Your answer is to be every line of the material that includes the string "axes".

-------------------------

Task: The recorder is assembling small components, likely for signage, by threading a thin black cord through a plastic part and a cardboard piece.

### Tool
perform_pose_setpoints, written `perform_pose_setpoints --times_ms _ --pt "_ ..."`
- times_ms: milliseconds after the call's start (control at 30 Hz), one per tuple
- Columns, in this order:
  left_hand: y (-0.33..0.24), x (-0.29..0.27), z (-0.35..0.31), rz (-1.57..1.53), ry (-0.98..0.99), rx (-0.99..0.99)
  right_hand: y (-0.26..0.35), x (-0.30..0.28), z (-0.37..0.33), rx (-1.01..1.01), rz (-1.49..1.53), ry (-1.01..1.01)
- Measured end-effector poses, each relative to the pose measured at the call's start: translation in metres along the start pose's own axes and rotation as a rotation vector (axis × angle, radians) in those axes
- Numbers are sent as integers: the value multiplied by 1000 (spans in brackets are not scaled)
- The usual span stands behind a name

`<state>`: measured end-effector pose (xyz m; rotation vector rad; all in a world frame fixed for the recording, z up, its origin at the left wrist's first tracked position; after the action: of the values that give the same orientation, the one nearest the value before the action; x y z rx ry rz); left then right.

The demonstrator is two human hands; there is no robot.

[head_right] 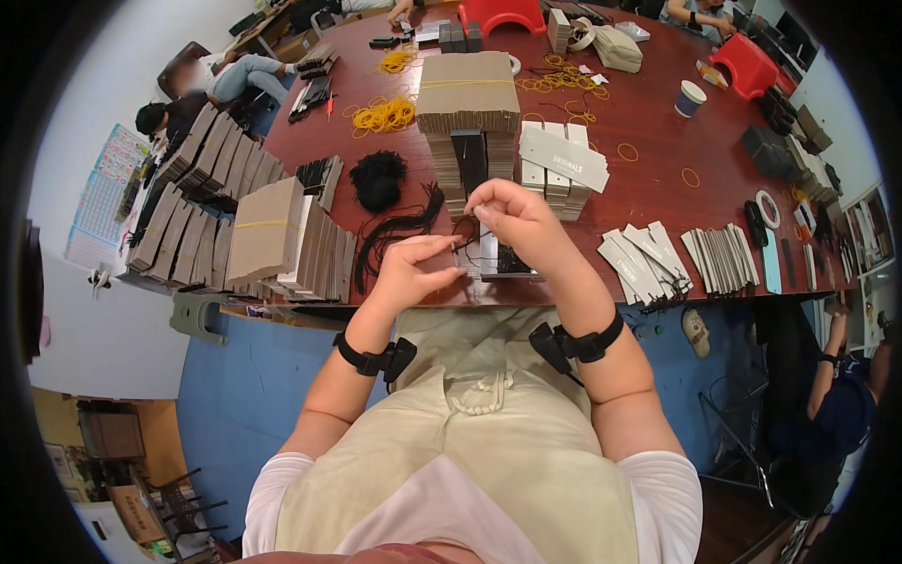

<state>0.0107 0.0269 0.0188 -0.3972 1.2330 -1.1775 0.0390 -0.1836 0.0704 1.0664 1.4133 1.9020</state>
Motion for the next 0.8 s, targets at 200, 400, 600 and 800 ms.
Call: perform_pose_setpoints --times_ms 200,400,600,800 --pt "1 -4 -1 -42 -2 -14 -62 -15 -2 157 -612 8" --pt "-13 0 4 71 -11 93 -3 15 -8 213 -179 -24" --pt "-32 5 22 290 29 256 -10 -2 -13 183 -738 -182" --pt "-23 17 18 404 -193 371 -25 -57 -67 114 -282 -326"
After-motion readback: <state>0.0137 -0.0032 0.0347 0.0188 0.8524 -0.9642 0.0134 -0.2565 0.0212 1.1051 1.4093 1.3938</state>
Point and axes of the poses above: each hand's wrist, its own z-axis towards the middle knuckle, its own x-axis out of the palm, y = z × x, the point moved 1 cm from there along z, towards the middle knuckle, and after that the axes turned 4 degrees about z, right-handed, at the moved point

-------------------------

■ EXPECTED ANSWER ■
- Measured end-effector poses, each relative to the pose measured at the call's start: translation in metres along the start pose's own axes and rotation as a rotation vector (axis × angle, radians) in those axes
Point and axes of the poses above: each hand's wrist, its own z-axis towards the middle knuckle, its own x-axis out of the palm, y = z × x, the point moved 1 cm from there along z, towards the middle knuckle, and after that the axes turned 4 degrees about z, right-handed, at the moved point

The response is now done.